Principal Software Engineer, Enterprise Scalability
Klaviyo · Boston, MA · 1 wk ago
Engineering$244k–$366k/yrFull-time
What You’ll Do
- Define enterprise scalability fitness functions (latency/throughput/error rates) and a scorecard; align teams to SLOs and budgets.
- Design/implement sharding and partitioning strategies, caching/back-pressure, multi-region readiness, and high-volume migration paths.
- Build lightweight enablement: benchmarks, profiling harnesses, reproducible testbeds; pair with teams to land fixes.
- Lead scalability reviews and readiness gates that accelerate—not block—delivery; drive incident deep dives tied to systemic fixes.
- Communicate clearly to execs and engineers, tying technical work to business impact and customer outcomes.
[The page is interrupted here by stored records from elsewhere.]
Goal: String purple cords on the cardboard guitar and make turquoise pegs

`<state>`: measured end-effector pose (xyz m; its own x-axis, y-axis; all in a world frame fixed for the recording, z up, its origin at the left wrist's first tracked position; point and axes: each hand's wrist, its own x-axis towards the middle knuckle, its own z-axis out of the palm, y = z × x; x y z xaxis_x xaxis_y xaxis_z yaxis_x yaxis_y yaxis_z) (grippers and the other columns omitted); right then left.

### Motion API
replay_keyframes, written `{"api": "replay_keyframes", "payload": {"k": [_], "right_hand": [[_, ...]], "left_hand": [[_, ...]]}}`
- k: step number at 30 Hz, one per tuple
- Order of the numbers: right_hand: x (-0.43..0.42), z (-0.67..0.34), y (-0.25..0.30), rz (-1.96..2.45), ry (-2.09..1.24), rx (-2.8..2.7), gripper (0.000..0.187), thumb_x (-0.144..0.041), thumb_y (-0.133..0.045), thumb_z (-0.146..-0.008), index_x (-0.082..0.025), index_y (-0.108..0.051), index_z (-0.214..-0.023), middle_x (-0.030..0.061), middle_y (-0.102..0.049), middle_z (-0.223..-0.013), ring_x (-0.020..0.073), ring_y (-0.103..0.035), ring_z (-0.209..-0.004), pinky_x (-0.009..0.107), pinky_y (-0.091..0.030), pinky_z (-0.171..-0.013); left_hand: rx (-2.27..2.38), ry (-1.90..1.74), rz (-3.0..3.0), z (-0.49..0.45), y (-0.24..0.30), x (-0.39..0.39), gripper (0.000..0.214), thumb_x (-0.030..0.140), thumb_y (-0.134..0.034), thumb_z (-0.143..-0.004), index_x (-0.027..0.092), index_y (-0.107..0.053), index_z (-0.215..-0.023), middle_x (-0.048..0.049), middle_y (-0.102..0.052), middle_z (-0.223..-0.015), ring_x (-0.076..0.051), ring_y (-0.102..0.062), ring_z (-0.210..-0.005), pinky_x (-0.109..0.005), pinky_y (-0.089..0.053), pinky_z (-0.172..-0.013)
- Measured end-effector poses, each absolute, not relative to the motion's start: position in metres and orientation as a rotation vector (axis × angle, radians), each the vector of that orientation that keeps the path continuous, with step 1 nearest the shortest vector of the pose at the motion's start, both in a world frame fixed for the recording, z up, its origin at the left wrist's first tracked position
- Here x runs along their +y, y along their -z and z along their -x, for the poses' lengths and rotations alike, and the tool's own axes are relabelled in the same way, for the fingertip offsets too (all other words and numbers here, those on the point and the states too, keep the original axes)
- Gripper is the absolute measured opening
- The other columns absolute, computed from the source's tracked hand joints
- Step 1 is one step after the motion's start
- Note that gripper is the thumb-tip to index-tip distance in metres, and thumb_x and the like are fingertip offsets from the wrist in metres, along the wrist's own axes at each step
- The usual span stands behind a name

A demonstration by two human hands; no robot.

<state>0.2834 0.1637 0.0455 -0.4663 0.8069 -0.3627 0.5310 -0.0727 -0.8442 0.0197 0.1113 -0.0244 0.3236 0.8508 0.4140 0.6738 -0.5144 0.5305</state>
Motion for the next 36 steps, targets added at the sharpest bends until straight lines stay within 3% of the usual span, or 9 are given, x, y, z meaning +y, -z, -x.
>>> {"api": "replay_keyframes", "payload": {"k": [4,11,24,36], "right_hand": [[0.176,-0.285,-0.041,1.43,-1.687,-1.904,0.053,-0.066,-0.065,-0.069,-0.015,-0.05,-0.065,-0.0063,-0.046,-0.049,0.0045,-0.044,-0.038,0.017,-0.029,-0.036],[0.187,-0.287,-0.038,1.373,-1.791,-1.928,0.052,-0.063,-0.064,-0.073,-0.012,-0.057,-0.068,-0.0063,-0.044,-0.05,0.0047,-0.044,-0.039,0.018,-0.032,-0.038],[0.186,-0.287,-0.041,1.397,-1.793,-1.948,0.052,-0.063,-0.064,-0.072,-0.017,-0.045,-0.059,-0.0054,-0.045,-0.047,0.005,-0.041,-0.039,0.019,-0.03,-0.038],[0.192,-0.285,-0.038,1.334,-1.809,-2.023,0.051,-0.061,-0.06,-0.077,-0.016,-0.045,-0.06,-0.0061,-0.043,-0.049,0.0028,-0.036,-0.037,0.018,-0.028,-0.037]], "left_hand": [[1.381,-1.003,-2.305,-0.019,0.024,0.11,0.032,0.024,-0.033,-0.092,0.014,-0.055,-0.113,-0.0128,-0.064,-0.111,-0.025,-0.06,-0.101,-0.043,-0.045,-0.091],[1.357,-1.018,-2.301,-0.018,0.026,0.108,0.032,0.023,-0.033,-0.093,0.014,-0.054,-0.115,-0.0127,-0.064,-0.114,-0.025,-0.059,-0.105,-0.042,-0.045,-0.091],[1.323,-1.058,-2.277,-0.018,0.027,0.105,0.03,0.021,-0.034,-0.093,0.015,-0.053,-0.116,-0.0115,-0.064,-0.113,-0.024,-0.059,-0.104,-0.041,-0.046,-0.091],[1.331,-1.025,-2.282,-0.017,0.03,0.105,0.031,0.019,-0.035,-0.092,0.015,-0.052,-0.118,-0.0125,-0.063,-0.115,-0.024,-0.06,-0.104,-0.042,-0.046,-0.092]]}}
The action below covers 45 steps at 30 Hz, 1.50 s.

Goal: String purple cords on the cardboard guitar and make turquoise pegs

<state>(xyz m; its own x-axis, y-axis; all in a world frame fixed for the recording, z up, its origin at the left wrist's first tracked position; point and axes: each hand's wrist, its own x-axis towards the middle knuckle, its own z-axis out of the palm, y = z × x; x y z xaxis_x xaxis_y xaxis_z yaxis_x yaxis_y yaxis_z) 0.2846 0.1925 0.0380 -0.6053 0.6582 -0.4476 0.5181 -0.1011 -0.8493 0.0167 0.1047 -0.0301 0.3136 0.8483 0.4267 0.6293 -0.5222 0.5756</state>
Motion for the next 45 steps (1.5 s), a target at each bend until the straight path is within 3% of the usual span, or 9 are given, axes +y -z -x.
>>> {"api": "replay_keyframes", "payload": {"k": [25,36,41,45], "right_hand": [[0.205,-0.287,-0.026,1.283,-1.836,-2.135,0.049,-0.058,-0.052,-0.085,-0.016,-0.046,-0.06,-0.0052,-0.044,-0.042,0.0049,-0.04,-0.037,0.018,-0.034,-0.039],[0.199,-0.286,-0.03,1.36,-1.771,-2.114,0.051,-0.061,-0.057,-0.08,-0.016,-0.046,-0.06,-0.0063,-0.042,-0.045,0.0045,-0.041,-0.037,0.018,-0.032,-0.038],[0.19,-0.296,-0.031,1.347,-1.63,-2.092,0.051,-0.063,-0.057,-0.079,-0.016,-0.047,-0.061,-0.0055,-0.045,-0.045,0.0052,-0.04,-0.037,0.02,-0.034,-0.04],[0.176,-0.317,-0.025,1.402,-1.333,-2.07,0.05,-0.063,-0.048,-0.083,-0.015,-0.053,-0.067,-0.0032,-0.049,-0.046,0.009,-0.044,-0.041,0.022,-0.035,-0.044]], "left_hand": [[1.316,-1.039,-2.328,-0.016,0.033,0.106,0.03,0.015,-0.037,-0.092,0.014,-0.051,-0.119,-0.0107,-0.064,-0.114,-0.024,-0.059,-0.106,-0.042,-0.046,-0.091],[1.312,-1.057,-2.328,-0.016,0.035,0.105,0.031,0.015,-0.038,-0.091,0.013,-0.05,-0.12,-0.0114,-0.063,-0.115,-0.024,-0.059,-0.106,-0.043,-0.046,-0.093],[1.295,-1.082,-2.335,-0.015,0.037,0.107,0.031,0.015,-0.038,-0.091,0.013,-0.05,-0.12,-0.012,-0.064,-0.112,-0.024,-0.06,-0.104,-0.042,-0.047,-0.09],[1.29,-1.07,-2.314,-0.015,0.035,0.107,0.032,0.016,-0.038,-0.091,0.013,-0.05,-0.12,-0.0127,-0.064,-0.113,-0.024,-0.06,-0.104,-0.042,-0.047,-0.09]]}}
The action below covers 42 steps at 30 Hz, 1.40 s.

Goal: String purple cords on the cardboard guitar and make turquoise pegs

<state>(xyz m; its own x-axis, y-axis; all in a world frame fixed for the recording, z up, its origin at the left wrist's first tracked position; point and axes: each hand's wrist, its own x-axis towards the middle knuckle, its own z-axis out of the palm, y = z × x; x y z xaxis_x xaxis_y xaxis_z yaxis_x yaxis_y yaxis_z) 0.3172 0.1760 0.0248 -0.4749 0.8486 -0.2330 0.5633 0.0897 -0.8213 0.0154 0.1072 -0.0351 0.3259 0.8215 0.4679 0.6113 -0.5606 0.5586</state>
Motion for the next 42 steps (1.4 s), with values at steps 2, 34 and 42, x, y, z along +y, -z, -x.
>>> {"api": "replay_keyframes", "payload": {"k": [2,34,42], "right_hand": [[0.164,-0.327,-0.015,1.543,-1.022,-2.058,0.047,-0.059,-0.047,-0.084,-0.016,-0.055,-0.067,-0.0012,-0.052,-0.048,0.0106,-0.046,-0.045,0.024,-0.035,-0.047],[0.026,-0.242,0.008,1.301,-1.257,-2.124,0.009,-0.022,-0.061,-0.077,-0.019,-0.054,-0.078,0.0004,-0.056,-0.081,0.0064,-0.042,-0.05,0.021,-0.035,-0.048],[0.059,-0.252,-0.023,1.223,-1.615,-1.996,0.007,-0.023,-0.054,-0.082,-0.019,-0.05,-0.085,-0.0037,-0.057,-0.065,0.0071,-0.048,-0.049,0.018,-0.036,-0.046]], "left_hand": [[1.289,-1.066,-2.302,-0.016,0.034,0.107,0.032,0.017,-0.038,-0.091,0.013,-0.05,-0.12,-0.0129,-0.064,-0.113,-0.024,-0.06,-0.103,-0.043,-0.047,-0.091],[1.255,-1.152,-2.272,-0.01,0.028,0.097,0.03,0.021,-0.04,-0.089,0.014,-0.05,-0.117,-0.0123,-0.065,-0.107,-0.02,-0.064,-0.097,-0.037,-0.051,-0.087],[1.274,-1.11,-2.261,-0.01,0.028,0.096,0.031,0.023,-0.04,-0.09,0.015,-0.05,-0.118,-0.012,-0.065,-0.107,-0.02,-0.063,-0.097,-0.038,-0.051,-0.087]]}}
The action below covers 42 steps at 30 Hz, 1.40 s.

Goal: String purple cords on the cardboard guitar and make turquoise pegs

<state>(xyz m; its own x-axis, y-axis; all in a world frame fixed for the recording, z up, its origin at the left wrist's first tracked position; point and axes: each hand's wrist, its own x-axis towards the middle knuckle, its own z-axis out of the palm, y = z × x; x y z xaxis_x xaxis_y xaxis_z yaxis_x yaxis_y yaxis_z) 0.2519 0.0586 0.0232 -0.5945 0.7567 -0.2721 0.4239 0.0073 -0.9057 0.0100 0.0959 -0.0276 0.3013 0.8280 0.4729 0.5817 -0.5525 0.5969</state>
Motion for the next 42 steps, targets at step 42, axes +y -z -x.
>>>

- Integrate AI into scale and resiliency work—from proactive anomaly detection to synthetic load and guided runbooks—so performance improvements stick and incidents don’t repeat.
Who You Are
- Experience: 12+ years scaling multi-tenant SaaS with a reputation for removing major bottlenecks and proving impact with data.
- Technical expertise: Performance engineering, capacity planning, sharding/partitioning, caching/back-pressure, multi-region readiness, and high-volume migrations; you turn hotspots into robust patterns.
- AI tools & automation: You apply AI to scale work—profiling assistance, workload modeling, synthetic traffic generation, anomaly detection, and runbook copilots—always with explicit guardrails and observability.
- Cross-org influence: You align teams through fitness functions, scorecards, and readiness gates that accelerate—not block—delivery; you communicate tradeoffs crisply to execs and engineers.
- AI fluency: Curious, adaptable, and proactive in exploring AI that responsibly improves scale outcomes.
Nice to Haves
- Scale scorecard: Company-wide fitness functions (latency/throughput/error rates) are adopted and reviewed regularly.
- High-impact wins: 2–3 bottlenecks removed with documented, reproducible testbeds; pXX latencies and error rates improve on top enterprise workloads; repeat P0s trend down.
- AI-assisted scale engineering: AI-driven anomaly detection reduces alert noise while improving signal; generative load testing and copilot runbooks are used in release/readiness checks for the top critical services; time-to-isolate regressions drops 20–30%.
Success in 6–12 Months
- Company-wide scale scorecard in place;
- 2–3 high-impact bottlenecks removed;
- Top enterprise workloads show improved pXX latencies and error rates;
- Fewer repeat P0s.
Pay
Base Pay Range For US Locations: $244,000—$366,000 USD
Schedule
This role may require up to 10% travel for purposes such as new hire onboarding, client or partner work if applicable, team meetings, and industry events. Travel is coordinated in advance.